De oude vrouw had een bepoederd gezicht en een wit permanentje. Ze zat in een oorfauteuil voor het raam haar gouden horloge op te winden. Ze was keurig gekleed in een zijden bloes en een geruite rok. Er hing een doordringende geur in de kamer. Eenzaamheid, dacht Marian. De oude vrouw had haar eigen meubels meegenomen naar het verpleeghuis: een kast, een bank en een tafel met stoelen. Boven een commode met toiletartikelen hingen kinderfoto’s; dat moesten de nieuwe kleindochters zijn – stevige, roodharige meisjes.
‘Ik ben van de politie. Ik zou graag even met u willen praten. Wie zijn de meisjes op die foto’s?’
‘Dat zijn Sophia en Serina,’ zei ze trots, ‘mijn kleinkinderen.’
‘Ik heb gehoord dat u nooit veel contact hebt gehad met uw ex-schoondochter.’ Marian slikte. ‘Maar we kijken opnieuw naar de verdwijning van Thona, uw oudste kleindochter. Waarom hebt u geen foto van haar aan de muur?’
‘Mijn verdwenen kleindochter, ja. Annie heeft me nooit een foto van haar gegeven.’ De oude vrouw keek Marian hulpeloos aan. Ze had duidelijk tijd nodig om in haar geheugen te graven; het was alsof ze met verbazing constateerde dat het kleinkind inderdaad had bestaan, alsof het meisje zich duizenden kilometers buiten haar bereik, buiten haar leven bevond. ‘Ik weet het niet meer zo goed. Oud worden is verschrikkelijk. Ga toch zitten. Kun je me het hele verhaal vertellen, vanaf het begin?’
Marian ging zitten en besloot niet te hard van stapel te lopen, om de pijn, de jaloezie en de woede die de oude vrouw uitstraalde niet te zeer naar boven te halen.

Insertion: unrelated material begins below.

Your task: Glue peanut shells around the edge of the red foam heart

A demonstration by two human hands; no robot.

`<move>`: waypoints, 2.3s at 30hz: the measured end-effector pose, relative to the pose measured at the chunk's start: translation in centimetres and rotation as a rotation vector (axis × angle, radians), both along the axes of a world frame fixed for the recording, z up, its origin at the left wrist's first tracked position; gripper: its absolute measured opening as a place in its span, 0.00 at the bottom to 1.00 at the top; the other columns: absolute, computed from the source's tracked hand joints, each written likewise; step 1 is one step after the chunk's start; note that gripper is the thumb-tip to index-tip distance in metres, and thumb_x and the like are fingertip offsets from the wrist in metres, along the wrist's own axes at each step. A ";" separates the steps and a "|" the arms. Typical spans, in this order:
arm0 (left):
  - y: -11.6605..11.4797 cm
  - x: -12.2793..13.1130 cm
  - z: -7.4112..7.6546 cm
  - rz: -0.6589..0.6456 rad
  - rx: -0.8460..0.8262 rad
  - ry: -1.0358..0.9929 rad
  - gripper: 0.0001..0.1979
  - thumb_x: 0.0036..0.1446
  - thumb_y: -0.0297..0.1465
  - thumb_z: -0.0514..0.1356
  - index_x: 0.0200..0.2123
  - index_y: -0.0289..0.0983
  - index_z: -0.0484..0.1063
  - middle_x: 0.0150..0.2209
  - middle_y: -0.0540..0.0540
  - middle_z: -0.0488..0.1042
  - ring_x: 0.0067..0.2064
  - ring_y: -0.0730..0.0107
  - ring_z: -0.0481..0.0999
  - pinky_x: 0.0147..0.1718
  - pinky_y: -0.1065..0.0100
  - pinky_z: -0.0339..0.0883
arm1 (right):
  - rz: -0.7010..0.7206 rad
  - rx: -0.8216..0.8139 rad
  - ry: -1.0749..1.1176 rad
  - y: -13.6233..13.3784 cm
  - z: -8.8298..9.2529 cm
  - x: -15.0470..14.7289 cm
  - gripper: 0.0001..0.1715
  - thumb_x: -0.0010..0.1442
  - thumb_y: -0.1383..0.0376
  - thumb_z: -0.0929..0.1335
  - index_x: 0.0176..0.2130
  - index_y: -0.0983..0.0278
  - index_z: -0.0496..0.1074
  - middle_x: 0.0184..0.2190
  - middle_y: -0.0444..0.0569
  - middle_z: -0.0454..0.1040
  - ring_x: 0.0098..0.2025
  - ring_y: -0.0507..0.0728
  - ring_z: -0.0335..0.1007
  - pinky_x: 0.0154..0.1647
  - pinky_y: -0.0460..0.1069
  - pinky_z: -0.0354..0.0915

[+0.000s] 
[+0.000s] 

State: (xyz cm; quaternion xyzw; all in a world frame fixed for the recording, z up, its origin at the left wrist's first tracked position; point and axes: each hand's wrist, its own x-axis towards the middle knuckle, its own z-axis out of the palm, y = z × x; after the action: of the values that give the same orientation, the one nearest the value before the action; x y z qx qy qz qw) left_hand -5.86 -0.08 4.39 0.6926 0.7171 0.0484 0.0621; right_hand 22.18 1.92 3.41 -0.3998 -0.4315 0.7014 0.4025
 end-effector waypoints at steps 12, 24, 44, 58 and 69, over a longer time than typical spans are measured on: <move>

‘Ik heb dat meisje nooit gekend,’ zei de vrouw en zoog op haar tanden. ‘Thona is dood. Dat heeft mijn zoon me zelf verteld. Lang geleden,’ voegde ze eraan toe. ‘Hij wil het er niet meer over hebben. En ik ook niet.’
‘Hoe was Thona?’
‘Annie hield haar dochter niet goed in de gaten.’ Ze zweeg even. ‘Ik had haar graag willen leren kennen, maar ze kwamen nooit langs. Het geluk is verdwenen; ik zou zo graag willen dat alles er weer was. Mijn zoon was niet op de volkstuin toen zijn kind werd meegenomen.’
Marian keek haar aan. ‘Heeft Annie u iets misdaan?’
De oude vrouw staarde naar de wand. ‘Annie bepaalde altijd alles. Mijn zoon deed niets. Het enige wat ik weet van Annie is dat ze bijna overal over liegt.’
*
In de auto op weg terug naar het politiebureau dacht Marian aan wat Gudrun Johansen over Annie had gezegd. Was er soms iets aan Annie wat niet klopte? Was er destijds iets gebeurd? Een ongeluk? Had ze haar dochter zelf meegenomen? …ik werd thuisgebracht en de politie nam de foto mee waarop ze die kanten sokjes aanhad. Annies auto had waarschijnlijk nog bij het oude hoofdgebouw gestaan. Er waren in de omgeving van de volkstuin veel auto’s geobserveerd, maar in het centrum was het extra moeilijk om voertuigen te lokaliseren en in kaart te brengen. Er waren te veel uitvalswegen: via het centrum over de E6 naar het oosten, richting Gardermoen; over de E18 naar het westen, richting Sandvika; langs het Ullevål-stadion; via de Carl Berners plass, of door allerlei kleine straatjes in alle mogelijke richtingen. Kon het meisje in de kofferbak van haar moeder hebben gelegen? Het klonk niet erg waarschijnlijk, maar ze bleef met de gedachte spelen.
In de lift kwam ze Cato tegen. ‘Tønnesen vliegt morgen naar Australië,’ zei hij.
‘Dat weet ik,’ loog Marian en drukte op de knop voor verdieping K1. De lift ging omlaag. ‘Hebben jullie trouwens al nieuws over Andreas Lindeberg?’
‘Nee, nog niets.’
De deur schoof open. Ze glimlachten elkaar toe. Toen stapte ze uit de lift. Uit de kleedkamers kwam een sterke geur van douchegel en ze liep bijna tegen de borstkas van een knappe agent die blijkbaar net getraind had.
Ze zat nog niet op haar plek in het kelderkantoor of ze werd al gebeld door Tønnesen. Hij vertelde dat de reis geboekt was en dat hij zondag al zou vliegen, de dag erop dus.